→ TASK
Tally the lines below that contain "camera" and reply with only the tally.

→ DATA SHOWN
--------------------------------
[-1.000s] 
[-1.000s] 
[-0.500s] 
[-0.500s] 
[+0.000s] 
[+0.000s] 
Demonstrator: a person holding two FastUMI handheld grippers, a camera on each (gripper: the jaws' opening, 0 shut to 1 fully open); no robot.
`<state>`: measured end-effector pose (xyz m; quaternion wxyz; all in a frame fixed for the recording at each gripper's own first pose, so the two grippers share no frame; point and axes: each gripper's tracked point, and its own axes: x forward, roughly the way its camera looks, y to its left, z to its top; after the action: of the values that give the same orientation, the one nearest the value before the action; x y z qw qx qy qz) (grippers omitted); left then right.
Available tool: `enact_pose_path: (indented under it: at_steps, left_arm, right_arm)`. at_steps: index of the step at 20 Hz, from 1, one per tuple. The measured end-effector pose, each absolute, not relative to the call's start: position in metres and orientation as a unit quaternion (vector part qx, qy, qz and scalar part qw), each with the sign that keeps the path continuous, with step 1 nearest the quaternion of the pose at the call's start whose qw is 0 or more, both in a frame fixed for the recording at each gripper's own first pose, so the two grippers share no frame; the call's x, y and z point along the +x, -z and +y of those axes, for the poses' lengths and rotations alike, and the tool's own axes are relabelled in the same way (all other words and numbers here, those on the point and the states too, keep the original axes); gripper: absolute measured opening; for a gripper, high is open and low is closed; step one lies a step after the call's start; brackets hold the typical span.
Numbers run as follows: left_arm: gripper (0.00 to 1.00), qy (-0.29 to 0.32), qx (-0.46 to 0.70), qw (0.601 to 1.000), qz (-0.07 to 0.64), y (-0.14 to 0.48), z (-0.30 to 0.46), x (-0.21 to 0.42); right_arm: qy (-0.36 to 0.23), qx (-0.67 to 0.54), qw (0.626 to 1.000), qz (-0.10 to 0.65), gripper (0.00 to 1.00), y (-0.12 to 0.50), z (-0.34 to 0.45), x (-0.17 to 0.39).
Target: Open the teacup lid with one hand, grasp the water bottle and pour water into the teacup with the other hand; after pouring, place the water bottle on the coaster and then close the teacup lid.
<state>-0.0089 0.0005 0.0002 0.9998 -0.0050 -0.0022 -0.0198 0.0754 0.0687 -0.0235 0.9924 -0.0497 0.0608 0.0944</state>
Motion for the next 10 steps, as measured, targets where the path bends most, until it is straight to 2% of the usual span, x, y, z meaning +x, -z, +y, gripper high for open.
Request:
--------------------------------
→ REPLY TO THE EXERCISE
2